Exercise prompt - Write out the entire listing exactly, so that each line matches the original.

Material to process -
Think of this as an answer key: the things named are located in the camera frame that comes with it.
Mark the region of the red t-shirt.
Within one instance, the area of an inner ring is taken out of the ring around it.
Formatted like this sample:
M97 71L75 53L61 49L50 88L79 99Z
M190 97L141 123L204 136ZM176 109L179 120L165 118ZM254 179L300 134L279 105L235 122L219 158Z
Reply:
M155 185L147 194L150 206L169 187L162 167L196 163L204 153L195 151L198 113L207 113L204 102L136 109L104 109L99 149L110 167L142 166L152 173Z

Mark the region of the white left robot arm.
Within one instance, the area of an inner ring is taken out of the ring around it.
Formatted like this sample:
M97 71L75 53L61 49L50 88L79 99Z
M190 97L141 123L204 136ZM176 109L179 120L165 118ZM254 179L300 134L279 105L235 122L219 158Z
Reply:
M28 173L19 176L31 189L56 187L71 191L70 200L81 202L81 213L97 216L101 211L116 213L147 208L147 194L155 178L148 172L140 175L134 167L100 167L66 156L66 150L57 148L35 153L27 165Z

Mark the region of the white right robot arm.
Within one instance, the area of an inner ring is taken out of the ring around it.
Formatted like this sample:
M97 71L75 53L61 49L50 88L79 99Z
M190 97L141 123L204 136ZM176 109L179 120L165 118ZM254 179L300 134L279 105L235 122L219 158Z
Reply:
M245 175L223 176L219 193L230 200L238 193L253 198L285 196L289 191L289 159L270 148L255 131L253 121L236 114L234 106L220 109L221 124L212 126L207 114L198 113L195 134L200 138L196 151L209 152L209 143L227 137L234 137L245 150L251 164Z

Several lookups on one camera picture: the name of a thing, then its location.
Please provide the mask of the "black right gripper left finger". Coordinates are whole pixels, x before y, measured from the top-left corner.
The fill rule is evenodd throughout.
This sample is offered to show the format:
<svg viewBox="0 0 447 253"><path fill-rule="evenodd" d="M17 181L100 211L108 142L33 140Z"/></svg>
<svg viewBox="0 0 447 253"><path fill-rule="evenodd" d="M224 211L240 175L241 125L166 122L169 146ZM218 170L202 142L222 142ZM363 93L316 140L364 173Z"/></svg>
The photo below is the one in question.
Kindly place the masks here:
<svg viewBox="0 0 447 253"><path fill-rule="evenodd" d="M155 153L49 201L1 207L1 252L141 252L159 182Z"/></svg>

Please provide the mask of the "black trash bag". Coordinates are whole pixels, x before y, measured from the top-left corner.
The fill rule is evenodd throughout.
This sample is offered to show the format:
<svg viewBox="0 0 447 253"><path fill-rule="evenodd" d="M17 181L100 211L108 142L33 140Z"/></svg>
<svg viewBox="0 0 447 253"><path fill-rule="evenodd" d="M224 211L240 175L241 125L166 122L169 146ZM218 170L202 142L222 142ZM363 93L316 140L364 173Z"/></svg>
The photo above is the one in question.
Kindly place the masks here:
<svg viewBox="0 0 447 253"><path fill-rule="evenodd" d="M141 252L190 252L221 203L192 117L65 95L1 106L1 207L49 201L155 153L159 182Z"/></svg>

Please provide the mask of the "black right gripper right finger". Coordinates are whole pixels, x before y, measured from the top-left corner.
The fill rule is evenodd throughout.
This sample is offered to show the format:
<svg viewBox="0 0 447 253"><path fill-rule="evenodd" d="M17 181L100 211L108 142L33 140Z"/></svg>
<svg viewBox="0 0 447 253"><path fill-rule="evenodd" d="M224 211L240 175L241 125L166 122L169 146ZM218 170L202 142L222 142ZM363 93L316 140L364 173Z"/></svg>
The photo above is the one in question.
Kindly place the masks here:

Response box -
Think of this as an answer key: the things named are located in the camera frame that comes with it.
Mark the region of the red t-shirt.
Within one instance, the area of an inner ring is taken out of the ring around it.
Formatted like this sample:
M97 71L75 53L61 49L50 88L79 99Z
M190 97L141 123L204 136ZM176 109L179 120L165 118ZM254 179L300 134L279 105L235 122L219 158Z
Reply:
M155 185L147 194L150 206L169 187L162 167L196 163L204 153L195 151L198 113L207 113L204 102L136 109L104 109L99 149L110 167L142 166L152 173Z

Mark the region of the white left robot arm.
Within one instance, the area of an inner ring is taken out of the ring around it.
Formatted like this sample:
M97 71L75 53L61 49L50 88L79 99Z
M190 97L141 123L204 136ZM176 109L179 120L165 118ZM254 179L300 134L279 105L235 122L219 158Z
Reply:
M28 173L19 176L31 189L56 187L71 191L70 200L81 202L81 213L97 216L101 211L116 213L147 208L147 194L155 178L148 172L140 175L134 167L100 167L66 156L66 150L57 148L35 153L27 165Z

Mark the region of the white right robot arm.
Within one instance, the area of an inner ring is taken out of the ring around it.
Formatted like this sample:
M97 71L75 53L61 49L50 88L79 99Z
M190 97L141 123L204 136ZM176 109L179 120L165 118ZM254 179L300 134L279 105L235 122L219 158Z
Reply:
M245 175L223 176L219 193L230 200L238 193L253 198L285 196L289 191L289 159L270 148L255 131L253 121L236 114L234 106L220 109L221 124L212 126L207 114L198 113L195 134L200 138L196 151L209 152L209 143L227 137L234 137L245 150L251 164Z

Several lookups on one camera picture: the name of a thing, then its location.
Please provide the mask of the "black right gripper left finger". Coordinates are whole pixels, x before y, measured from the top-left corner.
The fill rule is evenodd throughout.
This sample is offered to show the format:
<svg viewBox="0 0 447 253"><path fill-rule="evenodd" d="M17 181L100 211L108 142L33 140Z"/></svg>
<svg viewBox="0 0 447 253"><path fill-rule="evenodd" d="M224 211L240 175L241 125L166 122L169 146ZM218 170L202 142L222 142ZM363 93L316 140L364 173Z"/></svg>
The photo below is the one in question.
Kindly place the masks here:
<svg viewBox="0 0 447 253"><path fill-rule="evenodd" d="M155 153L49 201L1 207L1 252L141 252L159 182Z"/></svg>

Please provide the mask of the "black trash bag". Coordinates are whole pixels, x before y, measured from the top-left corner.
The fill rule is evenodd throughout.
This sample is offered to show the format:
<svg viewBox="0 0 447 253"><path fill-rule="evenodd" d="M17 181L100 211L108 142L33 140Z"/></svg>
<svg viewBox="0 0 447 253"><path fill-rule="evenodd" d="M224 211L240 175L241 125L166 122L169 146ZM218 170L202 142L222 142ZM363 93L316 140L364 173Z"/></svg>
The photo above is the one in question.
Kindly place the masks here:
<svg viewBox="0 0 447 253"><path fill-rule="evenodd" d="M141 252L190 252L221 203L192 117L65 95L1 106L1 207L49 201L155 153L159 182Z"/></svg>

Please provide the mask of the "black right gripper right finger". Coordinates are whole pixels, x before y, measured from the top-left corner.
The fill rule is evenodd throughout.
This sample is offered to show the format:
<svg viewBox="0 0 447 253"><path fill-rule="evenodd" d="M17 181L100 211L108 142L33 140Z"/></svg>
<svg viewBox="0 0 447 253"><path fill-rule="evenodd" d="M224 211L240 175L241 125L166 122L169 146ZM218 170L202 142L222 142ZM363 93L316 140L364 173Z"/></svg>
The photo above is the one in question.
Kindly place the masks here:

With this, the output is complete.